I was thinking about splitting table A and B into many smaller tables "#{client_id}_A" and“#{client_id}_B” but am not sure if it’s really a good solution. Maybe there are some better alternatives?
And if I split them, how should I go with a code that handles tables? List of clients is known at runtime only, so should I write a macro that defines and compile a module per `"#{client_id}_A" table, each module including Ecto.Schema etc? Or maybe a generic module that functions take client_id and then call raw sql queries on proper tables? The generic module seems to be easier to write and then read by fellow programmers, but maybe macro has some advantages I’m not aware?
I’m looking for opinions, because I really am not sure how to approach this correctly.
Not sure whether it would fit, nevertheless, how about creating an auxiliary inverted key-value store wherein the key is the client id and the value is the list of table rows comprising information related to the particular client?
It seems production database had no proper indexes while development had. I’m to blame Nevertheless next step will be partitioning, if performance starts to degrade below some threshold. Thank you all for input and links.
It’s hard to say without more detail, but other than the obvious, like proper indexing and so forth, maybe materialised views can help? I had a similar problem, although, admittedly on a smaller scale. A materialised view saved the day.
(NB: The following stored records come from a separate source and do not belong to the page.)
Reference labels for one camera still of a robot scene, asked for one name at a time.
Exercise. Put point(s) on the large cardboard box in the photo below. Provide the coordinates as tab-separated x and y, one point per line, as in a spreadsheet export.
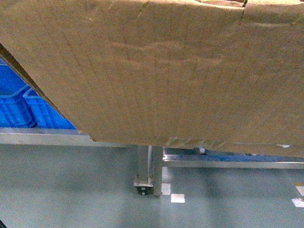
226	75

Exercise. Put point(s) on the blue plastic crate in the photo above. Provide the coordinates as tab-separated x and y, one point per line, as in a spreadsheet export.
14	110
46	116

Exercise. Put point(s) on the blue plastic crate left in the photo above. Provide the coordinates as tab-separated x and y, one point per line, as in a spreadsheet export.
14	110

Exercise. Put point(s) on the steel shelf frame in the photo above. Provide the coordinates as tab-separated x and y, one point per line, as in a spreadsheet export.
150	159

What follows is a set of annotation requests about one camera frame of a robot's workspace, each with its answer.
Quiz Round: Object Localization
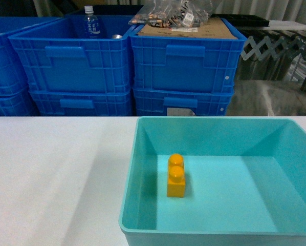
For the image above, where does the yellow two-stud toy block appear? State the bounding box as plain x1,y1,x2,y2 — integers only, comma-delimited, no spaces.
167,153,186,198

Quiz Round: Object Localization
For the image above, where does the blue crate lower right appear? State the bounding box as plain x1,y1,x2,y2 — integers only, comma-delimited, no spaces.
133,88,234,116

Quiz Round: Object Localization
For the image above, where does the blue crate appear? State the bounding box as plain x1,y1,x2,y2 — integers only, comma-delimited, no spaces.
130,19,247,93
0,17,58,96
29,91,133,116
0,88,40,116
133,88,234,116
9,15,133,93

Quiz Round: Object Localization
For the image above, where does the blue crate upper right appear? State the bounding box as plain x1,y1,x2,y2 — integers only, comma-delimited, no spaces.
130,19,247,93

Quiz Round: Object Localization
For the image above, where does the teal plastic tray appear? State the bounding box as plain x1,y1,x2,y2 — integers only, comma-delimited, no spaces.
119,117,306,245

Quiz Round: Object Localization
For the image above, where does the silver can top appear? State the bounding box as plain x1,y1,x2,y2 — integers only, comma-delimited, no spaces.
112,34,123,40

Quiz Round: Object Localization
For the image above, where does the blue crate lower middle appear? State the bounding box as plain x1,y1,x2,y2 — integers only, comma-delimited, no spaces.
29,91,133,116

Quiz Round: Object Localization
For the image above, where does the clear bag of parts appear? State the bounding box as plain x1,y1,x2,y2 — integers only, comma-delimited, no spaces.
128,0,221,29

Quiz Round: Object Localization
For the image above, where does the brown cardboard sheet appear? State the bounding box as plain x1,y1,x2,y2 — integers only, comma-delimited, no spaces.
138,18,237,39

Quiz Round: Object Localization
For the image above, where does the clear water bottle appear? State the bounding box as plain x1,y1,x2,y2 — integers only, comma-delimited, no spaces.
83,5,102,39

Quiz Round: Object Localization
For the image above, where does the blue crate upper middle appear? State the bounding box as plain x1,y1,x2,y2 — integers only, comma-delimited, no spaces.
9,15,133,93

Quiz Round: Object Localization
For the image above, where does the blue crate lower left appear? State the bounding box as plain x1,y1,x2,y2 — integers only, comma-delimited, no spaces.
0,88,40,116

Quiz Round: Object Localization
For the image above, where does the black tray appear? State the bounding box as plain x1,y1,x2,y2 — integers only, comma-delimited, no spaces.
211,13,269,27

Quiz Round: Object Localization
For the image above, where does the expandable roller conveyor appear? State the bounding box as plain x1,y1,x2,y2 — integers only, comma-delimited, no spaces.
241,30,306,61

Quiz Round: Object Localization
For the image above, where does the blue crate upper left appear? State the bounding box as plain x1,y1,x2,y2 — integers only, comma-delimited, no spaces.
0,17,58,96
The other thing I tried to do is, instead of searching multiple columns in the same query, I used regular expressions on the incoming params in Phoenix to decide which column to search instead of running the same search against multiple columns.
Actually the core of problem is trivial. Check if record (an id in one column, a text in other) is in the table or not, if it isn’t then put it one of tables. There are, I estimate, roughly hundreds (maybe thousands) of this checks per second. So far with proper indices () it’s working OK, but I think I need to add more logging, and watch performance over longer period of time to be sure.